You can’t run a project without a plan, and you can’t plan in SharePoint. That’s the major failing of this book. Microsoft SharePoint doesn’t integrate with Microsoft Project, so I’m pretty sure it doesn’t integrate with anything a little bit more out of the box like LiquidPlanner or Genius. Although they might integrate with it.
So the options for having a schedule in SharePoint are: copy all your Microsoft Project (or other tool) tasks into SharePoint, losing all the dependency data; or, store your Project plan as any other document in a SharePoint document library.
This is the first reason why I think SharePoint for Project Management is limiting. Dux Raymond Sy (@meetdux) writes well, the book is clearly laid out, it’s easy to read and a great beginner’s guide to SharePoint with loads of examples and screenshots. I like the case study which takes you step by step through all the different features of the software and uses ‘workshops’ to walk you through creating lists and document libraries, amongst other features. But if you know anything about SharePoint already then you won’t learn much about applying it in a ‘project management’ way here.
I’m not the target audience for this book: I’m an experienced project manager and I’m an experienced SharePoint user – some of my projects in France were even rolling out SharePoint sites to different national groups, so I have a clear idea of what it can and can’t do. I’ve used excellent SharePoint sites and rubbish ones – some of which I designed myself. Sy makes some assumptions in the preface about who will read the book, and it’s clearly aimed at new arrivals to SharePoint. If that’s you, you will find some useful things in here – but you have to be very new to SharePoint, at least new to SharePoint admin and site creation.

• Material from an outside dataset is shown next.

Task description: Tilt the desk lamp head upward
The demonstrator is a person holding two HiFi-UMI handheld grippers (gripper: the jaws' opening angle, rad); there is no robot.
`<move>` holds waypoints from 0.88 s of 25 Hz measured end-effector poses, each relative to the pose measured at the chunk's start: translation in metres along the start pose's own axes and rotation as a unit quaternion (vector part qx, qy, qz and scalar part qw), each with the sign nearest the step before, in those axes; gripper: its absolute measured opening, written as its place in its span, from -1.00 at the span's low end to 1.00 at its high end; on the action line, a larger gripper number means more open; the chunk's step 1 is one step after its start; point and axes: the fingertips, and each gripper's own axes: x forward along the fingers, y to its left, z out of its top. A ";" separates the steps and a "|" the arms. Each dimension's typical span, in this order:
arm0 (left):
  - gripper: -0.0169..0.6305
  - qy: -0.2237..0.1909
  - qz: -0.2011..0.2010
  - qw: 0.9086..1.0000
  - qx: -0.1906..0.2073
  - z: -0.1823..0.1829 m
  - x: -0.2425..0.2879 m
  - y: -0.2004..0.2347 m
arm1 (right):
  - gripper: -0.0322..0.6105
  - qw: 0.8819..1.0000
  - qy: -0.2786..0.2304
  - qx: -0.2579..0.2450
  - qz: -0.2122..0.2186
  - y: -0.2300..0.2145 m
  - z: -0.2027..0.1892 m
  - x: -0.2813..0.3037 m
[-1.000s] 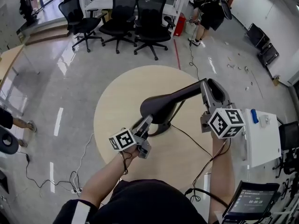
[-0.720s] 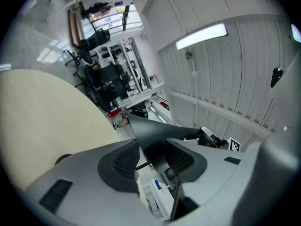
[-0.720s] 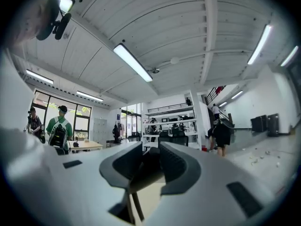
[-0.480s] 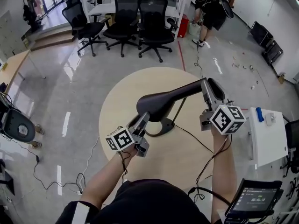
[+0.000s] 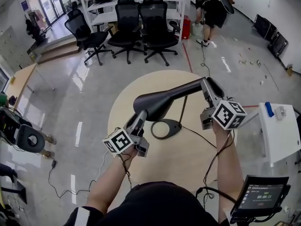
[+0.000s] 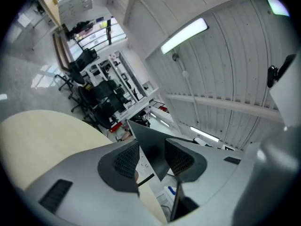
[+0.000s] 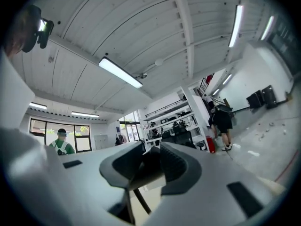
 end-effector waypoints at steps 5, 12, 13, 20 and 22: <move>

Being new to a topic is also the second reason why I think SharePoint for Project Management is limiting. Sy says:
Remember, to benefit from this book, you have to consciously decide that how you manage project information, facilitate team collaboration, and enable project communication must change for the better.
However, none of that stuff is in the book. There is no section that addresses how to help other people make that leap. Besides, wanting to change and thinking that things could be better is not the same as being able to actually change and actually make things better. People need a prod in the right direction but if the change feels too hard then they won’t go all the way. It would be really useful to have a chapter on how to encourage your team to use SharePoint, once you are sold on the benefits. Otherwise, all your hard work in following through the chapters, completing the excellent checklists and building a wonderful SharePoint site will have been pointless.
This isn’t a bad book, but it is a basic book. If you are a SharePoint newbie it would be excellent for you. I hope I’m not doing it a disservice and reading it with too jaded an eye. It’s highly likely that whatever your level of SharePoint experience you will find something in here – even if it is just a reminder of how best to structure sites to make things easier later on, and what to do with your site when the project is over.
The point about encouraging people to use SharePoint is something I feel strongly about, so I’ll come back to it in a future post. Got a story to tell about how you have engaged a team in using a new tool? Let me know!
SharePoint for Project Management by Dux Raymond Sy is published by O’Reilly (2009; paperback, 233 pages).